There is no limit to the tools used, only to the goal meant to be achieved. This is what is so scary for the members. What if it takes $7 trillion?  $17 trillion? What if they overshoot and inflation breaks out? Isn’t it easier to just buy another trillion of treasuries and see what happens?

The problem with QE (as the Japanese have learned) is that it doesn’t create inflationary expectations, and thus productive-sector behavior doesn’t change.

Sunday, October 10, 2010

Greenspan

In the FT, Alan Greenspan assembles the data (which sure sounds bullish to me):

For non-financial corporations (half of gross domestic product)... the share of liquid cash flow allocated to illiquid long-term fixed asset investment...fell to 79 per cent [1H '10], its lowest reading in the 58 years for which data are available.
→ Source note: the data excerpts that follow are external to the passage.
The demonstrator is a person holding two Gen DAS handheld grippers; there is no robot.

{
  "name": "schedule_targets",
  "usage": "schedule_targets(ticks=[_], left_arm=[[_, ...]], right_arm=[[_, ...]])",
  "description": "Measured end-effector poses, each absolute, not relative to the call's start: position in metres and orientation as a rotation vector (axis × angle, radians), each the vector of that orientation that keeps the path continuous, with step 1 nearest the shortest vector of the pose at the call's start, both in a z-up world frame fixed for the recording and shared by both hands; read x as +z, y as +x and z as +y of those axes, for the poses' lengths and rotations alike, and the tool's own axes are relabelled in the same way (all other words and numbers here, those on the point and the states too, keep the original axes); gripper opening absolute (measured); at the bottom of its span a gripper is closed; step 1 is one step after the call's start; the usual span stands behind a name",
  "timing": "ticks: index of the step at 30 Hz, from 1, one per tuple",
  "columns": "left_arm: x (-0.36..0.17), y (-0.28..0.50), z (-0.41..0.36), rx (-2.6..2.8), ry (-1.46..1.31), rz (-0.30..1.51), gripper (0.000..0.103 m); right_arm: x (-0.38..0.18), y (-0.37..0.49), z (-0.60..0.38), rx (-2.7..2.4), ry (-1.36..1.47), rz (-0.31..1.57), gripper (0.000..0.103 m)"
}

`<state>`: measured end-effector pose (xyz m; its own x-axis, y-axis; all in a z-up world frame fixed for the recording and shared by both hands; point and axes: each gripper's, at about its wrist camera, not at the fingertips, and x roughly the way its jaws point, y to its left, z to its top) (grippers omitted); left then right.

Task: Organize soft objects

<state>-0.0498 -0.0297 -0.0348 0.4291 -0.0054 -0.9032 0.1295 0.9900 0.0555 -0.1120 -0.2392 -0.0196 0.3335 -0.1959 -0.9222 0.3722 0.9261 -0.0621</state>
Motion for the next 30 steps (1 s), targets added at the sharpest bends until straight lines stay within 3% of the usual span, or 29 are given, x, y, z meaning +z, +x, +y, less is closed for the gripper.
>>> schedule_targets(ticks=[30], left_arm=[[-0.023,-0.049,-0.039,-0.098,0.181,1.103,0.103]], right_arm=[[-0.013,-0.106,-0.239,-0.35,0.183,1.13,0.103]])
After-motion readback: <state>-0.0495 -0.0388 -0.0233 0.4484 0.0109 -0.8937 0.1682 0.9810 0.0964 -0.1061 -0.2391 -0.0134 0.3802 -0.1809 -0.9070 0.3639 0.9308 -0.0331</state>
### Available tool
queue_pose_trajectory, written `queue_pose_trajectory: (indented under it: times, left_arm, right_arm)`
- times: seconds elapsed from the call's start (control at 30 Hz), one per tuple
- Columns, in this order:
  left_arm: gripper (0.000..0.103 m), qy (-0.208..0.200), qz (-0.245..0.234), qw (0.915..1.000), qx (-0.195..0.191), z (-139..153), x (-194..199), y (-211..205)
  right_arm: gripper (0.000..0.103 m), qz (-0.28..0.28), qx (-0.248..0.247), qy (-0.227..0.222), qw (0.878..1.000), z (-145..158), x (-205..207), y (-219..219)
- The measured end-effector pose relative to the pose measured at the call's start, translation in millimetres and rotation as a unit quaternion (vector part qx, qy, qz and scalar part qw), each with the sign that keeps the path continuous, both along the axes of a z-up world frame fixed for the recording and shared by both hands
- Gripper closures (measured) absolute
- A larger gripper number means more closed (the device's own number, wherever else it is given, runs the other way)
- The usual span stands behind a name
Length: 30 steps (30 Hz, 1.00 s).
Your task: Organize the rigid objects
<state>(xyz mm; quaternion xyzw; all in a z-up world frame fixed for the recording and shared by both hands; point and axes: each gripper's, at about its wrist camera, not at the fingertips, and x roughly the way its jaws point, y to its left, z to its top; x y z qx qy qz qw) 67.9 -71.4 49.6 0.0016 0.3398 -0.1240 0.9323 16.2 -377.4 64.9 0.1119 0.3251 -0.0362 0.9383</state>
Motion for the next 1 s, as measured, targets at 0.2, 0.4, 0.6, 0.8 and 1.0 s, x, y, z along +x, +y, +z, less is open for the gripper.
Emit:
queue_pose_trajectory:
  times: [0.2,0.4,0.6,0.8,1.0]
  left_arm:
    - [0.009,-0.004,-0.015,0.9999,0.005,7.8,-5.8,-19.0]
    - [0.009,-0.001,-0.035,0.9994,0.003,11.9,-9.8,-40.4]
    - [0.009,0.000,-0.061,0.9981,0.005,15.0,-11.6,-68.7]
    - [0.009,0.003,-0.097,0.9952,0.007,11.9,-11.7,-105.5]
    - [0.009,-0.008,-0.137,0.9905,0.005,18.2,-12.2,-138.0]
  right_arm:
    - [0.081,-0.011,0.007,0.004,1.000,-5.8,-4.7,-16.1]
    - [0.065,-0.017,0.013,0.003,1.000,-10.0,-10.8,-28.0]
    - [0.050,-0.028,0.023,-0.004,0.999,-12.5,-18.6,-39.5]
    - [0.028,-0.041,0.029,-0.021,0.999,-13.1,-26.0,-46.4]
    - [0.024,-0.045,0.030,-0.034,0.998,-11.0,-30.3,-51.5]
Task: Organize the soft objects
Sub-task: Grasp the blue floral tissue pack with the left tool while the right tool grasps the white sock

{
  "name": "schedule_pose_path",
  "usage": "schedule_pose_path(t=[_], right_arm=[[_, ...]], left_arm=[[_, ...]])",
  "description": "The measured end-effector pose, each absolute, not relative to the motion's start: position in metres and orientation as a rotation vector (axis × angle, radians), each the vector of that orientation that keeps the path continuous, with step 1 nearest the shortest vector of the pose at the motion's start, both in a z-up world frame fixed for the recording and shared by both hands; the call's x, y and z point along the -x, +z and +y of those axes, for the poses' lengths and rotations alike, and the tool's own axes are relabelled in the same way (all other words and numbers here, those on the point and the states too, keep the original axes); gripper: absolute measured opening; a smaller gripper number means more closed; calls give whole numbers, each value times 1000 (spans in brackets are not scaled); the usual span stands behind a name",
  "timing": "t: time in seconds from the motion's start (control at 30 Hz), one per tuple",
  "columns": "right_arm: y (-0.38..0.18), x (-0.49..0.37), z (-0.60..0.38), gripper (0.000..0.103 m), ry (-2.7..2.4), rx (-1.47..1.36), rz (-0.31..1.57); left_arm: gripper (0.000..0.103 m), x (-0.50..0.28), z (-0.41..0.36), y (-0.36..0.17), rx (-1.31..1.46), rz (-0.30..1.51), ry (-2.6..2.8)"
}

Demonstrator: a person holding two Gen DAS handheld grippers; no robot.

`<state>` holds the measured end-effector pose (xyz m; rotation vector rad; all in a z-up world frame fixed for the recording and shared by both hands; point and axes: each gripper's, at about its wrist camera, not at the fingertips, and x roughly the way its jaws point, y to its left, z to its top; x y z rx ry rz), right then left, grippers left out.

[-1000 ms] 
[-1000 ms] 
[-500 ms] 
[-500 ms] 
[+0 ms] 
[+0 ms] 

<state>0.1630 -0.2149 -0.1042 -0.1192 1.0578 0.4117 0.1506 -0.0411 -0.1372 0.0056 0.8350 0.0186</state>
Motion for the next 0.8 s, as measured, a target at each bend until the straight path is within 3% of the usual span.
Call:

The corresponding surge in the proportion of liquid assets following the Lehman bankruptcy was the most rapid in postwar history, amounting to a rise of nearly $400bn. By mid-2010 total liquid assets had risen to $1,800bn, the highest share of total assets in nearly a half century.

In such an environment, the equity premium (the excess return that equity produces over the risk-free rate) has become exceptionally elevated. As estimated by JPMorgan, it is currently “at a 50-year high”.

American households have shifted their cash flows from illiquid real estate and consumer durables to paying down mortgages and consumer debt. Commercial banks are exhibiting a similar reduced tolerance towards risk on partially illiquid lending. A trillion dollars of excess reserves remains parked, largely immobile, at Federal Reserve banks yielding only 25 basis points with little evidence of banks seeking higher returns through increased lending.